The attendant crisply departed the Centre, as Roget strolled to his desk, and set the report down amidst other evaluations; his desk was certainly not cluttered, though it bore a larger weight than most in terms of work. He sat down to study it further, his mind's interest piqued by the list of god-class entities -- those who contain abnormal power within a particular world or are worshipped by countless as a leader or religious figure. However, he was somewhat distracted by a recent negative turn of events that had transpired days before; one of Roget's closest friends in the project, and a valuable asset to the Council, had strangely rebelled and attempted to wrest control of the primary construct. Detained by a deadly number of Nanashi, the special agents of the Council, he had last been seen by Roget cursing as he was dragged in magical bonds. Roget did not question his morals, or why he had suddenly become angry at the effort, though it did cause him to worry -- as his scientific and analytical mind knew that a man such as Argus Dorian would not rise up against a foe such as the Council without good reason.

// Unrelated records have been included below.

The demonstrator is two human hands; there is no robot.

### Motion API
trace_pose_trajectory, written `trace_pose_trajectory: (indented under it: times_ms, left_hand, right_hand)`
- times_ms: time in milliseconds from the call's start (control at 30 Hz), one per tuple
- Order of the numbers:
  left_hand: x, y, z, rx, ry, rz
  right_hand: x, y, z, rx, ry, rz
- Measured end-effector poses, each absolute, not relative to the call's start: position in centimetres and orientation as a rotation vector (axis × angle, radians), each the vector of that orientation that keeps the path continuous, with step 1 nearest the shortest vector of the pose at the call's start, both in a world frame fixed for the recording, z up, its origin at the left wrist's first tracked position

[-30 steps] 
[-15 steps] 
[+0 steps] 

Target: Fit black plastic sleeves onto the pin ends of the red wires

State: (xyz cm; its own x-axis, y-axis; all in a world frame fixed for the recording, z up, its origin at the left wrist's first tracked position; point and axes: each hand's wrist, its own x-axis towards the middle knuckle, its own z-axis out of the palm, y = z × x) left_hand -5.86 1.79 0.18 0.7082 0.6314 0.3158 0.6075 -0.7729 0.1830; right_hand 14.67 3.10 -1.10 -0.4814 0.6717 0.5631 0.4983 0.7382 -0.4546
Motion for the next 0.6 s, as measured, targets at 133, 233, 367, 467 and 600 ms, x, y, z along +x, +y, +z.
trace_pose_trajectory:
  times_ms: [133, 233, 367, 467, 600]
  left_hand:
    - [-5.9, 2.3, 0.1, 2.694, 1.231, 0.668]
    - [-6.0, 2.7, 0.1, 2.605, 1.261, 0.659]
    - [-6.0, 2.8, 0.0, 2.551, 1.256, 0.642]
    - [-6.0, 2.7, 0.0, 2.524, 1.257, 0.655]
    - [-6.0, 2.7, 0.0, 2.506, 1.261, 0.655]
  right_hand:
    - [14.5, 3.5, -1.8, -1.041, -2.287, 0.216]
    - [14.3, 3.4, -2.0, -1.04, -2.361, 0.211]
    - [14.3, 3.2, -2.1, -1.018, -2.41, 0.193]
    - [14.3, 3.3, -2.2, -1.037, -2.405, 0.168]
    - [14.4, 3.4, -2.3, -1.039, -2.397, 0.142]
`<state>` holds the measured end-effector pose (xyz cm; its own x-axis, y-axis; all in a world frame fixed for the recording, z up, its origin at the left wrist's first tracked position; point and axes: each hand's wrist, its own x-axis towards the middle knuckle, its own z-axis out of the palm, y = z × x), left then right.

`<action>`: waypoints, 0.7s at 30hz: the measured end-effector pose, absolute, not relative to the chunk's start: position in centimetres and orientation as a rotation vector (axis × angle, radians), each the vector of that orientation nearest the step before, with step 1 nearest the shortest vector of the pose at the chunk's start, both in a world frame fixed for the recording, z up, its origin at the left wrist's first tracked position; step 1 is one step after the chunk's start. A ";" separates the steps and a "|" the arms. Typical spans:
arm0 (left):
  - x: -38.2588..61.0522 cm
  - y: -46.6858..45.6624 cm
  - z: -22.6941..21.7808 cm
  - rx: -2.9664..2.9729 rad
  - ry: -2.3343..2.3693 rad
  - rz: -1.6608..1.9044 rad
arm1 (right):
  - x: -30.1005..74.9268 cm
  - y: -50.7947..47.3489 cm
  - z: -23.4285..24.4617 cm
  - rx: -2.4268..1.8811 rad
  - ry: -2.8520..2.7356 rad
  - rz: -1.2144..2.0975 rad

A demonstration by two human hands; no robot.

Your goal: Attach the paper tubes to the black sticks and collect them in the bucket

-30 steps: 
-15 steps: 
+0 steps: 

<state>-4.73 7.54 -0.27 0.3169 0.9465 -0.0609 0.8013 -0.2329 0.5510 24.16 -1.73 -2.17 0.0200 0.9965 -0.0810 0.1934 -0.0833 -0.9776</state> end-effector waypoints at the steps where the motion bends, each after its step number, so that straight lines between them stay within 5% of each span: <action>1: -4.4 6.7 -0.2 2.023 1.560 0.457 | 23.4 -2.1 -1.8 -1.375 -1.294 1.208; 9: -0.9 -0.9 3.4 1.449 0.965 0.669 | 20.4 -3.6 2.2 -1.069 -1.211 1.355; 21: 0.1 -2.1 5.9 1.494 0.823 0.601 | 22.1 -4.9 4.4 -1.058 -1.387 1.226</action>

These thoughts could naught bother the man, as he stretched in his chair and gazed at the ornate tile work of the ceiling. The dimensional machines hummed, as they should; all that was to be done now was collect data on the displacement of the Rainbow Shell, and perhaps think of new theories to test and methods for altering the time of the new dimension. Such was the life for Roget -- a life of riding the cutting edge of science, intervening in the affairs of others with a godlike power, and being part of the greatest, most glorious effort of Zeal, the center of the universe -- a special privilege to him, tainted by a subconscious emptiness.